> [TASK TO COMPLETE]: Copy exactly the line that contains "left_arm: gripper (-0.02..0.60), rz" plus all remaining lines of the data, and leave out every line before it.

>>>>

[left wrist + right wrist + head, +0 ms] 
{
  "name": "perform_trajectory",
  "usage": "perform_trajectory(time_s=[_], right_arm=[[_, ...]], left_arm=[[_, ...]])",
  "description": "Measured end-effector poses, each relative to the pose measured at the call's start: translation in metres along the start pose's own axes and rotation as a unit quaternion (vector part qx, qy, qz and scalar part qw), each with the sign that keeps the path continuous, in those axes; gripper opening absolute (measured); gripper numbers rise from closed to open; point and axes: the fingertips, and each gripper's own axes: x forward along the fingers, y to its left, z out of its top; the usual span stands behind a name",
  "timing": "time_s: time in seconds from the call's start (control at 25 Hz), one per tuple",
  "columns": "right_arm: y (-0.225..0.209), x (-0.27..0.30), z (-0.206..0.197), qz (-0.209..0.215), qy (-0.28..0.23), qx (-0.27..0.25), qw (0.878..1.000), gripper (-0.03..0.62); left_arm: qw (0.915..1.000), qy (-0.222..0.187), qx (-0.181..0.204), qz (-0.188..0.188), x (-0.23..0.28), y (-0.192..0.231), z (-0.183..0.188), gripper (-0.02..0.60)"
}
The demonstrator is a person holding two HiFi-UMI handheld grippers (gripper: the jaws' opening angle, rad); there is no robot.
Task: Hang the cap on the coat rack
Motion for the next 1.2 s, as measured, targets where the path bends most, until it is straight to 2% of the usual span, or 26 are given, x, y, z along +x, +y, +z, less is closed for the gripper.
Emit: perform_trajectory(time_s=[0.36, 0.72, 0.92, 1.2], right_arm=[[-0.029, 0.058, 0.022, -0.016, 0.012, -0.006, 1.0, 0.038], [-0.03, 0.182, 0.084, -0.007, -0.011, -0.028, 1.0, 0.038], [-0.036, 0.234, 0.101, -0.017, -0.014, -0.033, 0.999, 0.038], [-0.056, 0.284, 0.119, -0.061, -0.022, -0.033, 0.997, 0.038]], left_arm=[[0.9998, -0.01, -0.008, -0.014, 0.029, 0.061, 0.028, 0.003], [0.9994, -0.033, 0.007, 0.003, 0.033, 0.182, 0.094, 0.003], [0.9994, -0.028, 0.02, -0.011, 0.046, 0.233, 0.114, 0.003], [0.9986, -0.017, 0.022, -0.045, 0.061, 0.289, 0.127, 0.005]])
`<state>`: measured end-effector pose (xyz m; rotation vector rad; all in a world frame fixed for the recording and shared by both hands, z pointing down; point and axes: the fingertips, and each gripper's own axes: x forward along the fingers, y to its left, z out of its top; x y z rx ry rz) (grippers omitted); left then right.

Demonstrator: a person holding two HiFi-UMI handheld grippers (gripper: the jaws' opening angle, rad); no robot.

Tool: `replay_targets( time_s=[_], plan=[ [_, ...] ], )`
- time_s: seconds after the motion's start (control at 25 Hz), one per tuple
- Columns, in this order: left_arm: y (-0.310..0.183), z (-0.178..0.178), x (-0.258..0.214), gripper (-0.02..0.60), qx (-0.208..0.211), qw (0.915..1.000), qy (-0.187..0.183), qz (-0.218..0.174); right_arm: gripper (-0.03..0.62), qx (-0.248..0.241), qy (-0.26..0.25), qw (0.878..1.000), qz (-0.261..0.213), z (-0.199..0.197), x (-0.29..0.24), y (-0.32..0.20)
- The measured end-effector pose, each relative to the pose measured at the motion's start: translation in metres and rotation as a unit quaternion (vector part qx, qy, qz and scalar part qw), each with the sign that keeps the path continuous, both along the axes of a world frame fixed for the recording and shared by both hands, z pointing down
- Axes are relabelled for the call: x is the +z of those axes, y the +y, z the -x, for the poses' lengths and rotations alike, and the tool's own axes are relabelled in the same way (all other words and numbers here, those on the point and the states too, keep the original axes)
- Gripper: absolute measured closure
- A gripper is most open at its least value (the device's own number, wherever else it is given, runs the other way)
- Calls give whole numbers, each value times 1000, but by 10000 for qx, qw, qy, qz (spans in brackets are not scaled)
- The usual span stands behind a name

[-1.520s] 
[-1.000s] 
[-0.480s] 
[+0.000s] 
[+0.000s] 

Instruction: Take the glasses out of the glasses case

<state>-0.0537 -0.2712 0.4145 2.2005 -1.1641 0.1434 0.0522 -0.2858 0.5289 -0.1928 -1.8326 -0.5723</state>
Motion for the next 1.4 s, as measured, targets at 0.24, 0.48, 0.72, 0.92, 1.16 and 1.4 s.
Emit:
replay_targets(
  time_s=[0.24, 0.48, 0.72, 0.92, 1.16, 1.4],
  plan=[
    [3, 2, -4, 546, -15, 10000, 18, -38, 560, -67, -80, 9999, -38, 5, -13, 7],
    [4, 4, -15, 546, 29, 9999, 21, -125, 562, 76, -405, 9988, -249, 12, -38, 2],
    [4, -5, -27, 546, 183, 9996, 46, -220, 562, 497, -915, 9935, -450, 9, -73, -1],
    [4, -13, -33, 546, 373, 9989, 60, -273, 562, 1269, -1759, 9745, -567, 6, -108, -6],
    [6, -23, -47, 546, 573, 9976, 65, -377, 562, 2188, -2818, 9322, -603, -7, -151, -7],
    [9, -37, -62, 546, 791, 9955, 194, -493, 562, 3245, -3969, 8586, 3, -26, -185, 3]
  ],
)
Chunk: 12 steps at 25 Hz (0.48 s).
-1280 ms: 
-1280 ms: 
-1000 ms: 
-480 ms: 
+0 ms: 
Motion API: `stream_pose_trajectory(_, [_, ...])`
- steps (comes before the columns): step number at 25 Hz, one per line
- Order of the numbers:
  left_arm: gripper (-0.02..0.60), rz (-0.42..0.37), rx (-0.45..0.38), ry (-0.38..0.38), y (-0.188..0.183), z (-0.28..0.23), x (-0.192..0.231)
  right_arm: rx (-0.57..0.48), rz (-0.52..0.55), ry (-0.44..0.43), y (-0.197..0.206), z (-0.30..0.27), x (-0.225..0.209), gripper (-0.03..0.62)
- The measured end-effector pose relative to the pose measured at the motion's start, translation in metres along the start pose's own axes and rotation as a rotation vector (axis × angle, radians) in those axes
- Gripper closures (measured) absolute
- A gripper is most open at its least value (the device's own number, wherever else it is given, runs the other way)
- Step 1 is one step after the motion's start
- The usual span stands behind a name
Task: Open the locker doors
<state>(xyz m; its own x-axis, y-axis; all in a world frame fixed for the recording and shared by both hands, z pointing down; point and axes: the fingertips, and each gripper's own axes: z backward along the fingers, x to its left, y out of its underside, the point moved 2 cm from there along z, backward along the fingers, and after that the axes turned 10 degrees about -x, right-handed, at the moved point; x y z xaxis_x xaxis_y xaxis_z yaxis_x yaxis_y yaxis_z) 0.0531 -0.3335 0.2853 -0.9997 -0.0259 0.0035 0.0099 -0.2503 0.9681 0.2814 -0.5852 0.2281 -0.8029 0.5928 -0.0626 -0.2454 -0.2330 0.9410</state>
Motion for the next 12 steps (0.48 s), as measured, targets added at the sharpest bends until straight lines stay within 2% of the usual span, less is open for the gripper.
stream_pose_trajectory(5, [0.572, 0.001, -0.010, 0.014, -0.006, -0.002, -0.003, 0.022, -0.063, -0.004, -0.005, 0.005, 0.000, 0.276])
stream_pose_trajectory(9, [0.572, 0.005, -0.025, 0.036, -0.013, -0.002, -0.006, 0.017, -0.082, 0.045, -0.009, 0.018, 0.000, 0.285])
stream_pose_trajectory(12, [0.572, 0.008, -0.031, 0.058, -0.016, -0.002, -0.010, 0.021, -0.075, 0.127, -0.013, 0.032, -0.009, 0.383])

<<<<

> [SOLUTION BELOW]:
  left_arm: gripper (-0.02..0.60), rz (-0.42..0.37), rx (-0.45..0.38), ry (-0.38..0.38), y (-0.188..0.183), z (-0.28..0.23), x (-0.192..0.231)
  right_arm: rx (-0.57..0.48), rz (-0.52..0.55), ry (-0.44..0.43), y (-0.197..0.206), z (-0.30..0.27), x (-0.225..0.209), gripper (-0.03..0.62)
- The measured end-effector pose relative to the pose measured at the motion's start, translation in metres along the start pose's own axes and rotation as a rotation vector (axis × angle, radians) in those axes
- Gripper closures (measured) absolute
- A gripper is most open at its least value (the device's own number, wherever else it is given, runs the other way)
- Step 1 is one step after the motion's start
- The usual span stands behind a name
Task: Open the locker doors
<state>(xyz m; its own x-axis, y-axis; all in a world frame fixed for the recording and shared by both hands, z pointing down; point and axes: the fingertips, and each gripper's own axes: z backward along the fingers, x to its left, y out of its underside, the point moved 2 cm from there along z, backward along the fingers, and after that the axes turned 10 degrees about -x, right-handed, at the moved point; x y z xaxis_x xaxis_y xaxis_z yaxis_x yaxis_y yaxis_z) 0.0531 -0.3335 0.2853 -0.9997 -0.0259 0.0035 0.0099 -0.2503 0.9681 0.2814 -0.5852 0.2281 -0.8029 0.5928 -0.0626 -0.2454 -0.2330 0.9410</state>
Motion for the next 12 steps (0.48 s), as measured, targets added at the sharpest bends until straight lines stay within 2% of the usual span, less is open for the gripper.
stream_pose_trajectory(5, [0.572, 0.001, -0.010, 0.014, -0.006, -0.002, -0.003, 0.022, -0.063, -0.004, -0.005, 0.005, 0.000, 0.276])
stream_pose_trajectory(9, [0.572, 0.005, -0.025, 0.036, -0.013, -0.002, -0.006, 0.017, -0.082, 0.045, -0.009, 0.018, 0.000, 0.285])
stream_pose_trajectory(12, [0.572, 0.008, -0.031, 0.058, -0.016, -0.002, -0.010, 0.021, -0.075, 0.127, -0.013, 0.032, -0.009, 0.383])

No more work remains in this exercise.